Wrexham University has fired a professor for stating that Welsh road signs ought to be written only in English.
Professor Nigel Hunt, a visiting professor of psychology at Wrexham University, posted the following in a Facebook group:
Signs like this. They are confusing as they contain irrelevant and – to most people – unintelligible information. Road signs in two languages are potentially dangerous as it takes longer to determine the message. As most people even in Wales do not understand these signs (the Welsh language is declining despite attempts to popularise it) then please just use English.
Professor Hunt’s post was accompanied by a picture of a Welsh road sign, featuring Welsh and English text. His comments drew anger from some Facebook users, and some abuse. Wrexham University announced an internal review, and then fired Professor Hunt, on the grounds that he had brought the university into “disrepute”.
This is an appalling, and absurd, violation of academic freedom. Hunt has every right to voice his opinions about road signage. His view, in brief, is that A) bilingual road signs increase the risk of accident, and that B) minimising this risk should be prioritised over promoting the Welsh language. A) is an empirical psychological claim, and as such falls partially within Hunt’s area of expertise. Hunt is on record as stating that dual-language signs can increase “cognitive load” on drivers and that there is evidence that this is “detrimental to driving”. There is indeed some evidence to suggest that dual-language signs negatively affect driving, for instance this recent study. One can reasonably disagree, but this provides no grounds for censorship.
Hunt’s second claim B) is a value judgement. It is dubious that it rests on a negative view of the Welsh language (as nearly all his critics have assumed). It is more likely that Hunt simply thinks that considerations of safety should have paramount importance in determining what goes on road signs. But it makes no difference whether Hunt’s critics are right here: professors must not be fired for criticising the national culture. One country where professors who criticise the national culture are fired is Putin’s Russia. CAF has received legal advice that the dismissal is likely to violate three separate laws protecting academic freedom: the Education Act 1986, the Equality Act 2010, and the Human Rights Act 1998.
Wrexham University has failed to maintain political neutrality on the issue of bilingualism in Wales, stating “we are proud to be a Welsh institution and are proud of our Welsh history and heritage”. By all means, staff and students of the University may be proud of Wrexham as a Welsh institution, but Wrexham itself must not have a view on this political matter. Wrexham is not a political institution. Maintaining neutrality is not incompatible with the University’s obligations under the Welsh Language (Wales) Measure 2011 to give Welsh equal status with English. Universities are obliged to obey the law, but this does not mean they have to penalise their staff when they venture to criticise the law.

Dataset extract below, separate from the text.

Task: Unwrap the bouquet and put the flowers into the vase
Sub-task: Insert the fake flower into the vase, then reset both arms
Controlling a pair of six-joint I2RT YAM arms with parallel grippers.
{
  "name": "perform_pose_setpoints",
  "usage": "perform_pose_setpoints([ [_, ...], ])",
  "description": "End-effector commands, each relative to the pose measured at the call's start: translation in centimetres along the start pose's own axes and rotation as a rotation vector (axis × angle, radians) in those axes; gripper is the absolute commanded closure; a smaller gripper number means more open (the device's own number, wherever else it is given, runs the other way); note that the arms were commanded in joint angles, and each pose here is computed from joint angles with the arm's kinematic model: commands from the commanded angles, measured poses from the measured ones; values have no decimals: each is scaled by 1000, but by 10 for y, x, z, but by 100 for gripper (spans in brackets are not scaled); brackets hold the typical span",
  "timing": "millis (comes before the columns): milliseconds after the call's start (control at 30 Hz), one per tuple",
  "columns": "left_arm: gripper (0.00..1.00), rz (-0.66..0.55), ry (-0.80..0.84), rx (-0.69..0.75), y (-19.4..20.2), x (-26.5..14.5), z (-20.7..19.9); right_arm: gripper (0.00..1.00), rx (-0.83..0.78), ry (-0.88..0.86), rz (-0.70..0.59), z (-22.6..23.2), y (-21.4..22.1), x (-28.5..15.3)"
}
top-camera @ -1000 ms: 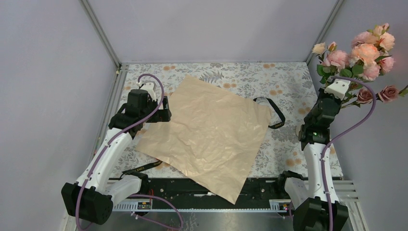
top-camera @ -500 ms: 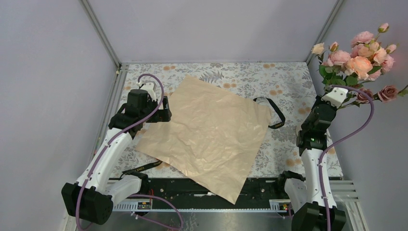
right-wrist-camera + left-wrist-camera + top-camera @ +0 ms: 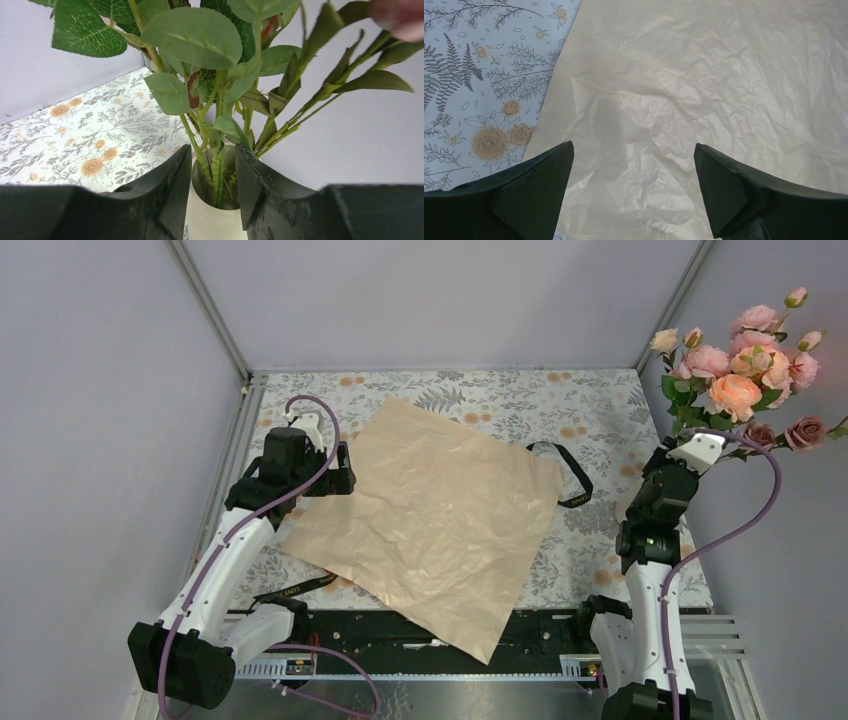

Wrexham University appears to have made no serious attempt to consider its duties to protect academic freedom, or what its policy is at all. It has simply tried to placate criticism by whatever means it thought might be effective. Hunt’s post, as the University puts it, has “brought our name into disrepute”. Wrexham appears to be attempting to gain popularity at the expense of academic freedom, and at the expense of its own professors.